5. The method of any one of claims 1 to 4, further comprising:

presenting data stored in the temporary data area and deletion information corresponding to each group of data in a list form in an interface of the temporary data area;

the deletion information includes at least one of: the time of moving to the temporary data area, the storage time length and the data creation time.

6. An in vitro diagnostic device, characterized in that it comprises:

a presentation unit for presenting at least one set of data on the data management interface; the at least one set of data includes target data, the target data stored in the first storage space including at least one of: sample data, reagent data, calibration data, or quality control data;

a receiving unit configured to receive a first deletion instruction for target data, the first deletion instruction indicating deletion of the target data from the data management interface, and the first deletion instruction indicating deletion of the target data from the first storage space; the first deleting instruction is triggered after the data to be deleted is selected through the data management interface;

the mobile unit is used for moving the target data to the temporary data area and marking the storage space occupied by the target data as a state of preparation for recovery; and the data management interface is used for restoring the target data from the temporary data area to the first storage space when receiving a restoring instruction for the target data;

a second acquisition unit configured to acquire a remaining storage space capacity of the in-vitro diagnostic device; the residual storage space capacity is the storage space residual capacity of a self-disk of the in-vitro diagnosis equipment;

a sorting unit, configured to sort each group of data in the temporary data area based on the number of times the data is operated when the remaining storage space capacity is smaller than a preset threshold; the number of times the data is operated is acquired based on the number of times the user views or operates the data, and the number of times the data is operated characterizes the use value of the data;

and the second recycling unit is used for recycling the storage space occupied by the data in sequence based on the sorting result until the size of the residual storage space is not smaller than the preset threshold value.
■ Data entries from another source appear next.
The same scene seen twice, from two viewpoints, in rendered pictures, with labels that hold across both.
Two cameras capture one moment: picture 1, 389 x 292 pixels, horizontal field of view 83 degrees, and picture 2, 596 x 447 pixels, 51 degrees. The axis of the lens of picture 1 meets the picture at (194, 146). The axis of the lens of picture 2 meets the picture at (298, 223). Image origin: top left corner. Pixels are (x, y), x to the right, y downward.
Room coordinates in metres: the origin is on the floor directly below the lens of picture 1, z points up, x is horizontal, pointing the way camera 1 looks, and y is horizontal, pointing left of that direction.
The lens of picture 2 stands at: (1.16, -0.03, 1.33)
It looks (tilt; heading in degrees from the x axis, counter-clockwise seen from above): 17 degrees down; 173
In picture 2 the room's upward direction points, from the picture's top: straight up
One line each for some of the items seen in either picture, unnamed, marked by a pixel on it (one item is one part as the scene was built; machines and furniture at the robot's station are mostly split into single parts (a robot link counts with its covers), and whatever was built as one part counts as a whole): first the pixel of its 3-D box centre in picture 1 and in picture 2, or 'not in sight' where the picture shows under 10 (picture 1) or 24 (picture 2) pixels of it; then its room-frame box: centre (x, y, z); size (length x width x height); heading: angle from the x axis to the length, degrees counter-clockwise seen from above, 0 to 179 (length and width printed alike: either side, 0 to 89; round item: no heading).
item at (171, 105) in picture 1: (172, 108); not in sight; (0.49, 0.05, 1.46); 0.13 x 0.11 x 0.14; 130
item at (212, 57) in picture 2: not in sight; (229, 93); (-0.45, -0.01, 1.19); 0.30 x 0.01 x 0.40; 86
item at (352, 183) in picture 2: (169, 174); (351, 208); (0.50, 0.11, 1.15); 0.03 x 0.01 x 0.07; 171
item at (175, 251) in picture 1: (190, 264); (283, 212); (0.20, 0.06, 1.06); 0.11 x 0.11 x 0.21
7. The in vitro diagnostic device of claim 6 wherein said in vitro diagnostic device further comprises:

a first obtaining unit, configured to obtain a storage duration of each group of data in the temporary data area;

the first recovery unit is used for recovering the storage space occupied by the data with the storage time exceeding the preset time.

8. The in-vitro diagnostic device according to claim 6, wherein the in-vitro diagnostic device further comprises a third recovery unit;

the receiving unit is further configured to receive a second deletion instruction for data in the temporary data area, and trigger the third recycling unit;

and the third recycling unit is used for recycling the storage space occupied by the deleted data indicated by the second deleting instruction.

9. The in vitro diagnostic device according to claim 6, wherein,

and the data of the temporary data area is stored in a classified mode, and all data of the same type can be restored by one key.

10. The in vitro diagnostic device according to any one of the claims 6 to 9, wherein,

the presentation unit is further configured to present, in an interface of the temporary data area, data stored in the temporary data area and deletion information corresponding to each group of data in a list form;

the deletion information includes at least one of: the time of moving to the temporary data area, the storage time length and the data creation time.

11. An in vitro diagnostic device, characterized in that it comprises:

a memory for storing executable instructions;

a processor for implementing the data management method according to any one of claims 1 to 5 when executing executable instructions stored in said memory.

12. A storage medium storing executable instructions which, when executed, implement the data management method of any one of claims 1 to 5.